● REQUIREMENT: Go line by line through the records and tally those that include "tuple". Respond with the tally only.

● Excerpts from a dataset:

----

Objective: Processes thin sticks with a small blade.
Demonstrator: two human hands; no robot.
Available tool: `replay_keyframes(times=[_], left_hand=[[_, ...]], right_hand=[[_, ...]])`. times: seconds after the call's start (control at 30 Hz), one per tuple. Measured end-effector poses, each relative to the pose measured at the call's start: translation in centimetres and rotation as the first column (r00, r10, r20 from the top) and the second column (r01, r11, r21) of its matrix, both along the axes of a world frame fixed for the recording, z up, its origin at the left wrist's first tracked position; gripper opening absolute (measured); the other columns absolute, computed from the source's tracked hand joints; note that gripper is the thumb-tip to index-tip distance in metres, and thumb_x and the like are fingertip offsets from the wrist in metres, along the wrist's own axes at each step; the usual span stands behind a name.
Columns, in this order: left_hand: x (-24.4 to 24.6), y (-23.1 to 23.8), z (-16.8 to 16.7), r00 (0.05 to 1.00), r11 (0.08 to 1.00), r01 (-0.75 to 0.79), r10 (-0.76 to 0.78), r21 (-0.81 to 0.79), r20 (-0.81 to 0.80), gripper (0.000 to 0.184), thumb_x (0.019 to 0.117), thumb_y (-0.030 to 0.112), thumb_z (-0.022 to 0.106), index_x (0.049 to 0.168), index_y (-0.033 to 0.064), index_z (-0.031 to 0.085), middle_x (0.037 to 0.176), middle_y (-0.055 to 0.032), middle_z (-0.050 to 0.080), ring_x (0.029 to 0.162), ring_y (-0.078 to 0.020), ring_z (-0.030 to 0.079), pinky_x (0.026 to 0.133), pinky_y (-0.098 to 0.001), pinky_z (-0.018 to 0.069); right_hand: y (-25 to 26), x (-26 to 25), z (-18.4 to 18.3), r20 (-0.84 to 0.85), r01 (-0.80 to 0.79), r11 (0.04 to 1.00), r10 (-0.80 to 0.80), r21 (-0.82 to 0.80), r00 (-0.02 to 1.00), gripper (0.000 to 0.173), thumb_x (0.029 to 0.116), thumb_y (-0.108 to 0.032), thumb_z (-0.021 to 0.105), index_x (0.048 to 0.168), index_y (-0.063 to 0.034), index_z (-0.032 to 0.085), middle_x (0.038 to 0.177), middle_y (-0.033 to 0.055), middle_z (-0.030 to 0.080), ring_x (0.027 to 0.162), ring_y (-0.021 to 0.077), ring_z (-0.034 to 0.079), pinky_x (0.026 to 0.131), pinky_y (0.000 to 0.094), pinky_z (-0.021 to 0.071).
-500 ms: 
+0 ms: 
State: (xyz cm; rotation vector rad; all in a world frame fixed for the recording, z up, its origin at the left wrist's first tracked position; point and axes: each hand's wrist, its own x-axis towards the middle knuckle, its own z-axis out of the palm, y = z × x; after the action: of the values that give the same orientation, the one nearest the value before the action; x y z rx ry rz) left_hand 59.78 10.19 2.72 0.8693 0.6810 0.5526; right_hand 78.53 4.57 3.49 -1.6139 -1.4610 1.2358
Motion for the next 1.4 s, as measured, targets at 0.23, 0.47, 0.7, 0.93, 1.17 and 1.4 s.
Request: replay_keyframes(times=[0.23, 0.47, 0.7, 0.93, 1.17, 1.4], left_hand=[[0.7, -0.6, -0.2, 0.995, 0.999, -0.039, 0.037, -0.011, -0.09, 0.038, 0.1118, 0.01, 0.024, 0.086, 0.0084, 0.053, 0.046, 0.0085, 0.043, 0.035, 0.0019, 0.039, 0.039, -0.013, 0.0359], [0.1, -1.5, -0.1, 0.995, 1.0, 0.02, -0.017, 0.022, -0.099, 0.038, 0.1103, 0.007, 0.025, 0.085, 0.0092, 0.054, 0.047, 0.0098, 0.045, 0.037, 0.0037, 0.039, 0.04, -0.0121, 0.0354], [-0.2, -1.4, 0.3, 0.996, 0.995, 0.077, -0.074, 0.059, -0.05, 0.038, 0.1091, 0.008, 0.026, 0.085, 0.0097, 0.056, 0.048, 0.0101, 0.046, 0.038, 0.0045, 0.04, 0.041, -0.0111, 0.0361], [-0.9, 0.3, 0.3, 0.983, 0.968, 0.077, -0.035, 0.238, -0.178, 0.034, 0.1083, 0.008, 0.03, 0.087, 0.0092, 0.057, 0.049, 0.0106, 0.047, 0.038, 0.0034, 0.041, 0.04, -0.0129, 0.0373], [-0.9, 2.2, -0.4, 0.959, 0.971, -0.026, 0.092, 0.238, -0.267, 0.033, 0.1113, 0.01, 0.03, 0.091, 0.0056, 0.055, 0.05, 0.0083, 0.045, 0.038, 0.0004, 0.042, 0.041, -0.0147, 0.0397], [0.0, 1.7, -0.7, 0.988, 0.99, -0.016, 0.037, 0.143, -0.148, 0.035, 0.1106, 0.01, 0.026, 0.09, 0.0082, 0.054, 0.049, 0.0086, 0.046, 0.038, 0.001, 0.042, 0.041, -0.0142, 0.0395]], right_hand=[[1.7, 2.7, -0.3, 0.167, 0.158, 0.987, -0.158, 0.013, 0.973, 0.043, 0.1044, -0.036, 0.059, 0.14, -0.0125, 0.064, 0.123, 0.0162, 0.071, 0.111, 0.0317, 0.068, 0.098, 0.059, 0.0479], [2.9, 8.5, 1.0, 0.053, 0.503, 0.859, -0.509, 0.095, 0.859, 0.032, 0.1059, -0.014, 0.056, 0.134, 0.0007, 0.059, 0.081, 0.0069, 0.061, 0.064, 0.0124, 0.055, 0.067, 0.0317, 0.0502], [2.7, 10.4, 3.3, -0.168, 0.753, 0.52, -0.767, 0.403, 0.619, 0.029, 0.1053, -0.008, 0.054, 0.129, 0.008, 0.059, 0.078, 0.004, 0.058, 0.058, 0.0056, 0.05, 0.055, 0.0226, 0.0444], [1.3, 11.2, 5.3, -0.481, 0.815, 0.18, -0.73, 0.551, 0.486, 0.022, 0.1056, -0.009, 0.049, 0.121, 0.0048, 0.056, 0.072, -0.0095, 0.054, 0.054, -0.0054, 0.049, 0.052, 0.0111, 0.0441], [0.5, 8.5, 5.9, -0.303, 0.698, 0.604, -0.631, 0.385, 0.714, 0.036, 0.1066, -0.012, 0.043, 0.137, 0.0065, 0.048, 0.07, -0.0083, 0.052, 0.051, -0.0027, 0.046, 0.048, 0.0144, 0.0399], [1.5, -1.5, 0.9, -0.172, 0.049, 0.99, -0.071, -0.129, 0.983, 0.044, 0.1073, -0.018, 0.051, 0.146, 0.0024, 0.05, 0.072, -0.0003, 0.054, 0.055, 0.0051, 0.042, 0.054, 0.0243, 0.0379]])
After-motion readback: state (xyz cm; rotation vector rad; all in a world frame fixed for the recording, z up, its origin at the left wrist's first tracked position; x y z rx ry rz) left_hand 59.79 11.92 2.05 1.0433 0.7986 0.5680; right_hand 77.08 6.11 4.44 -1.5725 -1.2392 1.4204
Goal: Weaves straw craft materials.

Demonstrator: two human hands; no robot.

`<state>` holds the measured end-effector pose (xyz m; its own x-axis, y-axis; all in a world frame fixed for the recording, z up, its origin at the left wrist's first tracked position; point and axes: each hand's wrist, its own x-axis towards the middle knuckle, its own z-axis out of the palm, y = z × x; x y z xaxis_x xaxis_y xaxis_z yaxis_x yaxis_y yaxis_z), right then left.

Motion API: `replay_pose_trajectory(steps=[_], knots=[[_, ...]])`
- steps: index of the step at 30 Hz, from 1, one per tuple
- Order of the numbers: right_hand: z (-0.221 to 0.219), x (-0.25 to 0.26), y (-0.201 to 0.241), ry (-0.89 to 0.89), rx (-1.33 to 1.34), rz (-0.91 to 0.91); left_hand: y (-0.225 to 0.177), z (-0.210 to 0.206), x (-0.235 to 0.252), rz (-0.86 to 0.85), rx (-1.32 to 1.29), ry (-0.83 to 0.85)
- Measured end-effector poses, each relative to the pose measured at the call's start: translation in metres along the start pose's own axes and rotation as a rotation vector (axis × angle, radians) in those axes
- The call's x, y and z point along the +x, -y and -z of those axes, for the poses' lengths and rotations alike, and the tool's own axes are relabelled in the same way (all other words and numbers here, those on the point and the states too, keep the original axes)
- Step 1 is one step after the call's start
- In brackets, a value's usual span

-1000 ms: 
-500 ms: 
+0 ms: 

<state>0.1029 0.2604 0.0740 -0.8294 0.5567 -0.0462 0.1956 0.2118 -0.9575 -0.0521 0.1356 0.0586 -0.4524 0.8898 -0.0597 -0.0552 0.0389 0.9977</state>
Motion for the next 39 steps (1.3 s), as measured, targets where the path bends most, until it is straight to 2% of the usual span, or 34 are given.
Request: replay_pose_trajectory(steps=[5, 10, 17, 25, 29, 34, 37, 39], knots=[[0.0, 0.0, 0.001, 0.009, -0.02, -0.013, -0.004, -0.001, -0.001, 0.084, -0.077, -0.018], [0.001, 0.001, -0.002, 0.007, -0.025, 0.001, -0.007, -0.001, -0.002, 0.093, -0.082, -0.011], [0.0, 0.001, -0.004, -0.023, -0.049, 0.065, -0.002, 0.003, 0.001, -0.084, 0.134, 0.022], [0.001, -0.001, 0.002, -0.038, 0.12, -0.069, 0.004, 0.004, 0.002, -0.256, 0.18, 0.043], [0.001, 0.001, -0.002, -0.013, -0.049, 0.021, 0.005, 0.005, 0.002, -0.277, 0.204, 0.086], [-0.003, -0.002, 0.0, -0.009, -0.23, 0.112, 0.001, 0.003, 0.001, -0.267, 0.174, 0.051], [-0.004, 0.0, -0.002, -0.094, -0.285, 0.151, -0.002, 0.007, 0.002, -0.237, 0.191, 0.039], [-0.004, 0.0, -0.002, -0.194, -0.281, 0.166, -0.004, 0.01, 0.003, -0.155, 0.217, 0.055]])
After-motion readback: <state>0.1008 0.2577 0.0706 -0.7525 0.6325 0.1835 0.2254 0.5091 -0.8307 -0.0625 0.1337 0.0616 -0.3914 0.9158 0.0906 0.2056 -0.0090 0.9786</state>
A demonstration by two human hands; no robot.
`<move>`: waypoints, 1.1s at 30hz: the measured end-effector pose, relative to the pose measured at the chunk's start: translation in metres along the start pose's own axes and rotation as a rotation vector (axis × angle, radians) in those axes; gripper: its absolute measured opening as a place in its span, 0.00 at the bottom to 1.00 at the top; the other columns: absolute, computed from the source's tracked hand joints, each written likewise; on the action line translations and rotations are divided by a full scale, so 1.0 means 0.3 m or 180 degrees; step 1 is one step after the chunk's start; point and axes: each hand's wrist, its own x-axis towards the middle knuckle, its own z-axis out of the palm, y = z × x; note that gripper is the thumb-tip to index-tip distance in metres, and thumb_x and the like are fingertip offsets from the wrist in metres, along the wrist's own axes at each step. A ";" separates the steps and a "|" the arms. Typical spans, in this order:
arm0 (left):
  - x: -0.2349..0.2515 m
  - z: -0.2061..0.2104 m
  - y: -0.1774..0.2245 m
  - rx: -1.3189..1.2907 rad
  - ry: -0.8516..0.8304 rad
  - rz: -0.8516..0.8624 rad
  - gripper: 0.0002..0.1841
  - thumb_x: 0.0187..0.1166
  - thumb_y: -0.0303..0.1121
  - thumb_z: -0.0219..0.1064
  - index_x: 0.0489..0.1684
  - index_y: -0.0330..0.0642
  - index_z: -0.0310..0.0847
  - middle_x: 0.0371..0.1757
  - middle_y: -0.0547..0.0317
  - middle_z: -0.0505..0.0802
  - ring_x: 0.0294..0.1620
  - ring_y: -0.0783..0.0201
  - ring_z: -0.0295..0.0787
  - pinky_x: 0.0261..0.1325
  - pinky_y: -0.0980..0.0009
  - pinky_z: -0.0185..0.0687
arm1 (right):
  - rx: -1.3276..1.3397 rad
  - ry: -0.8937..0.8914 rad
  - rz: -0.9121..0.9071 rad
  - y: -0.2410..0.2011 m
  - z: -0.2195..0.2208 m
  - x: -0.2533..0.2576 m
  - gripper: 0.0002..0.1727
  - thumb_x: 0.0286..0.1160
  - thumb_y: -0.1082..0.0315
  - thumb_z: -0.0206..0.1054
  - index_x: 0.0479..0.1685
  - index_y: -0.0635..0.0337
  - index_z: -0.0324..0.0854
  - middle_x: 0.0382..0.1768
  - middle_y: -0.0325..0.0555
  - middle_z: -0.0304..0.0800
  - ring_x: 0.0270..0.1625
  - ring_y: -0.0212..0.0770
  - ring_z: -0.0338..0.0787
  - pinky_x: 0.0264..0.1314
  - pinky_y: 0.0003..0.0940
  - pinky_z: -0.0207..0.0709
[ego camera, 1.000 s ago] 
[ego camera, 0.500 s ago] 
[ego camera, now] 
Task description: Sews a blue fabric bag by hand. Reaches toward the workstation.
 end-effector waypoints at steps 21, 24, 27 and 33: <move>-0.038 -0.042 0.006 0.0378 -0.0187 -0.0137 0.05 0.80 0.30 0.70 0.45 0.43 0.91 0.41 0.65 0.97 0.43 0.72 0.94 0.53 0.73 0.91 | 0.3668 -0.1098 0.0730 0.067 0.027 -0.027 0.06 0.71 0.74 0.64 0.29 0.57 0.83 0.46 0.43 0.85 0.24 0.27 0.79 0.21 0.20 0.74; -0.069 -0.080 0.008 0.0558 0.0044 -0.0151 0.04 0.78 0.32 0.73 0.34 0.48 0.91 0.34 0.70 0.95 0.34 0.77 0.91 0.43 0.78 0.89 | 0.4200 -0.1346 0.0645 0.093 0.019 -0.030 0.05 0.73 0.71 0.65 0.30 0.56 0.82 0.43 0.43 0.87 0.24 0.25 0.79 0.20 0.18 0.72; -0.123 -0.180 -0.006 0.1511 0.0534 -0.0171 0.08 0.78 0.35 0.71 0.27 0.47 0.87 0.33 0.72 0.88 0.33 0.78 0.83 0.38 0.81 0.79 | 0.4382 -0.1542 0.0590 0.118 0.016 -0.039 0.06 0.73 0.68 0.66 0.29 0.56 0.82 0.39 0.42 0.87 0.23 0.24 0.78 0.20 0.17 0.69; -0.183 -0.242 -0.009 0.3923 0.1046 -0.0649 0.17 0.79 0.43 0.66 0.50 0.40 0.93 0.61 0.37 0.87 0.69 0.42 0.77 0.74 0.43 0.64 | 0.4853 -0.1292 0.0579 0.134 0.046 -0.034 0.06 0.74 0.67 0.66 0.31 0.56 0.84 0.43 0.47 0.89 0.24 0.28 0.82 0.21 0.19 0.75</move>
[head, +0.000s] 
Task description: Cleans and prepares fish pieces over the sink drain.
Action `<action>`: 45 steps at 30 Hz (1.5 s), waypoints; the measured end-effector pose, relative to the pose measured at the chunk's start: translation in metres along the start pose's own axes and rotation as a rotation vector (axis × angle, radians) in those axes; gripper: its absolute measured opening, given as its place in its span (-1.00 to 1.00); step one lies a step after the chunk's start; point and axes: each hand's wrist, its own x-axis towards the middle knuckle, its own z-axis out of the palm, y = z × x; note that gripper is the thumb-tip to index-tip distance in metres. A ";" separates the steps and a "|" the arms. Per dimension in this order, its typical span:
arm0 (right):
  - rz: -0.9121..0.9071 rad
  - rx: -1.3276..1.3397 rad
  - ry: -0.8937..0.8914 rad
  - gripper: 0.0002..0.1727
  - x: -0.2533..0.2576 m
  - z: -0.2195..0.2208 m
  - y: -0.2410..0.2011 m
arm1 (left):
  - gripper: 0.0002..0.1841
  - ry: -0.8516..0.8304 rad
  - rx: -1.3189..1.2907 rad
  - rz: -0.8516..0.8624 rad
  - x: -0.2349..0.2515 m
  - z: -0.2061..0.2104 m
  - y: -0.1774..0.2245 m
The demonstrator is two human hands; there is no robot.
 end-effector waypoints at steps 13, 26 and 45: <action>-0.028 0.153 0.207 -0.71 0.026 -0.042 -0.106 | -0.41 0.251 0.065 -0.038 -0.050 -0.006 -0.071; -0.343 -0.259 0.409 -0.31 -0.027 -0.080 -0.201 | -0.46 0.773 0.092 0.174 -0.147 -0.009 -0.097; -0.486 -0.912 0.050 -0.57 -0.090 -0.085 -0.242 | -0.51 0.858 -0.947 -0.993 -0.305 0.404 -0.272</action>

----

● COMPLETED EXERCISE: 2